-- Exercise aim --
Repeat the listing exactly. Pictures stay out of your copy.

====== Given material

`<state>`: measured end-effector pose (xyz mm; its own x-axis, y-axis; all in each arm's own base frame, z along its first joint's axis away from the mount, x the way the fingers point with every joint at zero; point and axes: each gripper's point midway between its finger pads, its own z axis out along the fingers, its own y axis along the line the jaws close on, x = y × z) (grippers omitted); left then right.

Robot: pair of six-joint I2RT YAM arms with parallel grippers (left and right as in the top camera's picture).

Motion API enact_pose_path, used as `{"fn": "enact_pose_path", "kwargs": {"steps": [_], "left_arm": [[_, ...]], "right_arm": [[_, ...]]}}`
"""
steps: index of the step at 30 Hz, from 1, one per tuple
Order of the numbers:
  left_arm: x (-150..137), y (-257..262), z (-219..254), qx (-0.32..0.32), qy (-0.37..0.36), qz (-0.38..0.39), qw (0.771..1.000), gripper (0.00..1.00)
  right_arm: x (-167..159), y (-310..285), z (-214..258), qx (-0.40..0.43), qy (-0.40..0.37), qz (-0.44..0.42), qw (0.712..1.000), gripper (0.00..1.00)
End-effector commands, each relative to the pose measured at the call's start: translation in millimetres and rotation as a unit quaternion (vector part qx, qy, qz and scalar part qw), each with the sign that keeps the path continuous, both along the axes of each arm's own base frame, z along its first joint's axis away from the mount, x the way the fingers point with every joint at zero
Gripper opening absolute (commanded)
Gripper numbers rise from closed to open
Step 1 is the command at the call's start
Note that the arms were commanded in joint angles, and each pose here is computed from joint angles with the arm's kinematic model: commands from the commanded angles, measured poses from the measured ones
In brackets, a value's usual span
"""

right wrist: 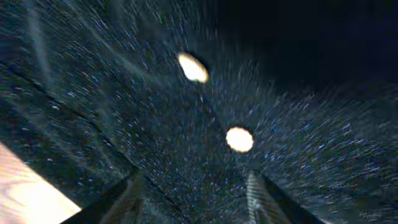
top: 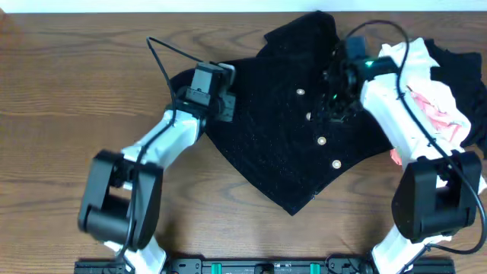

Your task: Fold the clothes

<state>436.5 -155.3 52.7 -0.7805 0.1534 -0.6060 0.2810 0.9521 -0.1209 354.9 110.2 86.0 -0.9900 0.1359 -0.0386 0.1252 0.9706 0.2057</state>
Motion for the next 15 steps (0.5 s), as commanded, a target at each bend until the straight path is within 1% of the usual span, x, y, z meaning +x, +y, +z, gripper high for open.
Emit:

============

-- Completed task --
`<state>`: measured end-effector pose (xyz mm; its own x-axis, y-axis; all in each arm's own base frame, z along its first joint's axis away from the mount, x the way the fingers point with every joint at zero; point and axes: each gripper's point midway between its finger pads, its own z axis out along the fingers, its own y axis along the line the jaws close on, x = y × z) (grippers omitted); left then right.

Robot: pair of six-joint I2RT YAM arms with parallel grippers (left and right as in the top camera's picture).

Motion API enact_pose_path, used as `{"fn": "enact_pose_path", "kwargs": {"steps": [_], "left_arm": [[_, ...]], "right_arm": [[_, ...]]}}`
"""
steps: index of the step at 30 Hz, from 1, one per tuple
Order of the numbers:
  left_arm: x (-150..137), y (-257..262), z (-219..254), qx (-0.32..0.32), qy (-0.37..0.36), qz (-0.38..0.39), qw (0.771..1.000), gripper (0.00..1.00)
  right_arm: x (-167..159), y (-310..285), z (-214..258), qx (-0.40..0.43), qy (-0.40..0.37), qz (-0.44..0.42), qw (0.712..1.000), gripper (0.00..1.00)
End-effector commands, each relative to the pose measured at the call's start: translation in millimetres and rotation as a unit quaternion (vector part qx, qy, qz and scalar part qw), each with the sign that keeps the path continuous, both along the axes of each arm's own base frame, z along its first joint's axis away from the mount, x the way the fingers point with every joint at zero
Gripper opening absolute (commanded)
Gripper numbers rise from closed to open
Step 1 is the command at the call's start
Note that the arms were commanded in joint angles, and each pose here is computed from joint angles with the arm's kinematic model: commands from the commanded angles, measured poses from the measured ones
In brackets, a value's usual span
"""

right wrist: 
top: 

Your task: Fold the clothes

<state>436.5 -155.3 52.7 -0.7805 0.1534 -0.6060 0.2810 0.9521 -0.1209 354.9 110.2 86.0 -0.9900 0.1359 -0.0386 0.1252 0.9706 0.2057</state>
Motion for the next 15 steps (0.5 s), as commanded, a target at each bend until the straight path is within 1% of the usual span, x, y, z meaning +x, +y, +z, gripper high for open.
Emit:

The output for this exercise is complete.